WHAT TO WORK ON —
Transcribe exactly the line in which "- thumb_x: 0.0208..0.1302" occurs, plus every line that comes after it up to the end of the entries.

RECORDS TO PROCESS —
[Start of section]
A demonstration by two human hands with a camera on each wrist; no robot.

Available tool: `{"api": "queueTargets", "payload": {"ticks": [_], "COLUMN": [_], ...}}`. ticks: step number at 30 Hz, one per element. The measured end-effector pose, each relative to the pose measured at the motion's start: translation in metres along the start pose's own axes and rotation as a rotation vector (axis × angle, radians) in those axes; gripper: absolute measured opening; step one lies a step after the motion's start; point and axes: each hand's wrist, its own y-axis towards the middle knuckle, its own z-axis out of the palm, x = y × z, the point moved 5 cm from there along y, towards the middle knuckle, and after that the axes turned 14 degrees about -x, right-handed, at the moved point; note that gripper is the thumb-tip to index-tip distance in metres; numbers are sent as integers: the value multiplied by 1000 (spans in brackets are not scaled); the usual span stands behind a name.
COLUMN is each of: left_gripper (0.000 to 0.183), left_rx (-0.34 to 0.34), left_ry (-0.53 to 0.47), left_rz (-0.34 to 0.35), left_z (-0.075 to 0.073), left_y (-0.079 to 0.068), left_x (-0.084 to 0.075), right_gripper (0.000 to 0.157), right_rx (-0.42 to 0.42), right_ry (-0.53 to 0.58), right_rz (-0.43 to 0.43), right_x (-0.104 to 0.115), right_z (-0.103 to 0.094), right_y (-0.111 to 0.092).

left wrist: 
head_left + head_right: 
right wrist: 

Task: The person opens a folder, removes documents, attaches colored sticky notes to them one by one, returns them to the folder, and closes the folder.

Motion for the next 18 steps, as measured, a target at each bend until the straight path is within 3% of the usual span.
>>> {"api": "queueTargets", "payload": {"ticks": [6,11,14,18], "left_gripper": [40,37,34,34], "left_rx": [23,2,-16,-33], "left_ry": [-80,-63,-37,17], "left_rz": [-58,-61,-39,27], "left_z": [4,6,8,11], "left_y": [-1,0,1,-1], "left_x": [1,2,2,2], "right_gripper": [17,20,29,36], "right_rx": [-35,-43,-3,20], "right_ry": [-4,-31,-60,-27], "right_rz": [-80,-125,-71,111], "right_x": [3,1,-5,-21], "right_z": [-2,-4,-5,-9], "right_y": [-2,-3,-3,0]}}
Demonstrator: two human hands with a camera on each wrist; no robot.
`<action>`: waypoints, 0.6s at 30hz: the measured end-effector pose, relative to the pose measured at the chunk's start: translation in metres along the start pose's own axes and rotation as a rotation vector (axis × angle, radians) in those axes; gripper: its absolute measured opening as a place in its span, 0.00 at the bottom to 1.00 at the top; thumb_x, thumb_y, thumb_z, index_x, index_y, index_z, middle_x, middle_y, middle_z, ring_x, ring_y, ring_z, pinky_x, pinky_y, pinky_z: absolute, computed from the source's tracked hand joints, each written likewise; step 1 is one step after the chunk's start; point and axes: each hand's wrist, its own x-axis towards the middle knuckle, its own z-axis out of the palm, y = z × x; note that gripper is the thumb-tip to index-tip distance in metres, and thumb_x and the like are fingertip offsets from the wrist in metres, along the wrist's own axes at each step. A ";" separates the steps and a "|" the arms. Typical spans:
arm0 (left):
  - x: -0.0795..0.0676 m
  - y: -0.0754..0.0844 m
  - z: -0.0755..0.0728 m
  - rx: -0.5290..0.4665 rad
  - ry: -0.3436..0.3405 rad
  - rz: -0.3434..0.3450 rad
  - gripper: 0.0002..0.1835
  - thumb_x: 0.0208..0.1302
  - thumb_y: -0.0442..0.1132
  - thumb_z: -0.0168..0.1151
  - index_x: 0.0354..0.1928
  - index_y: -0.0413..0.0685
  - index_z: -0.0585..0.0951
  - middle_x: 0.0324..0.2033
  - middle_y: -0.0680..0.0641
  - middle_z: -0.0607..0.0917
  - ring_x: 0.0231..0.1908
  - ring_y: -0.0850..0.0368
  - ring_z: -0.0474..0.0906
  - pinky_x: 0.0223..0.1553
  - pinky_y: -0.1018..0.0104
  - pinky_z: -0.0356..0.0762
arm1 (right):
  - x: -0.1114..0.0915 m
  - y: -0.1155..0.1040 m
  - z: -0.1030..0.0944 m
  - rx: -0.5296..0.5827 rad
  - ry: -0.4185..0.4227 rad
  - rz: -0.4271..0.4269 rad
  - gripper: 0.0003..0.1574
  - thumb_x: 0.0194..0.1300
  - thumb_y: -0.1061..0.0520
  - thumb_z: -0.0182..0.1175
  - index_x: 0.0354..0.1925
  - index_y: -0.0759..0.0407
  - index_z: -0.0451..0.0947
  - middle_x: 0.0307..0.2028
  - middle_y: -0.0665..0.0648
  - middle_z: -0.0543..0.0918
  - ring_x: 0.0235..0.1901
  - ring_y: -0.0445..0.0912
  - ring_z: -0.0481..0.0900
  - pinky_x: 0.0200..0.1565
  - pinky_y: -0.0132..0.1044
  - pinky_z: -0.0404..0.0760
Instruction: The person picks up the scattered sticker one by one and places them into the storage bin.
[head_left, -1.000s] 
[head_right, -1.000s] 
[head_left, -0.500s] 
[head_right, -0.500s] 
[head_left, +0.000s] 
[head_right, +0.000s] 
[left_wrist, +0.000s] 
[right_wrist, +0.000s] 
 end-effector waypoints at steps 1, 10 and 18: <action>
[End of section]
YOUR RESPONSE —
  - thumb_x: 0.0208..0.1302
  - thumb_y: -0.0442..0.1132
  - thumb_z: -0.0168..0.1151
  - index_x: 0.0354..0.1928
  - index_y: -0.0413..0.0685
  - index_z: -0.0585..0.0951
  - middle_x: 0.0324..0.2033
  - middle_y: -0.0680..0.0641
  - middle_z: -0.0607..0.0917
  - ring_x: 0.0231..0.1908
  - ring_y: -0.0850..0.0368
  - ring_z: -0.0474..0.0906
  - pinky_x: 0.0223..0.1553
  - pinky_y: -0.1018..0.0104
  - pinky_z: -0.0356..0.0762
arm1 (right):
  - x: -0.1114..0.0915 m
  - y: -0.1155..0.1040 m
  - z: -0.1030..0.0944 m
  - rx: -0.5296..0.5827 rad
  - ry: -0.4185..0.4227 rad
  - rz: -0.4271..0.4269 rad
  - gripper: 0.0003..0.1574
  - thumb_x: 0.0194..0.1300
  - thumb_y: -0.1061..0.0520
  - thumb_z: -0.0182..0.1175
  - index_x: 0.0354..0.1925
  - index_y: -0.0759..0.0407
  - index_z: -0.0451..0.0947
  - middle_x: 0.0307..0.2028
  - middle_y: -0.0665..0.0648
  - middle_z: -0.0543..0.0918
  - ring_x: 0.0235..0.1901
  - ring_y: -0.0445..0.0912
  - ring_z: -0.0481..0.0900
  - pinky_x: 0.0200..0.1565
  - pinky_y: -0.0132..0.1044
  - pinky_z: -0.0404..0.0760
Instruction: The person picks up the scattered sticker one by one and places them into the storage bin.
[head_left, -1.000s] 
[head_right, -1.000s] 
[head_left, -0.500s] 
[head_right, -0.500s] 
[head_left, +0.000s] 
[head_right, +0.000s] 
[left_wrist, +0.000s] 
[right_wrist, +0.000s] 
 end-effector waypoints at steps 1, 10 and 18: <action>

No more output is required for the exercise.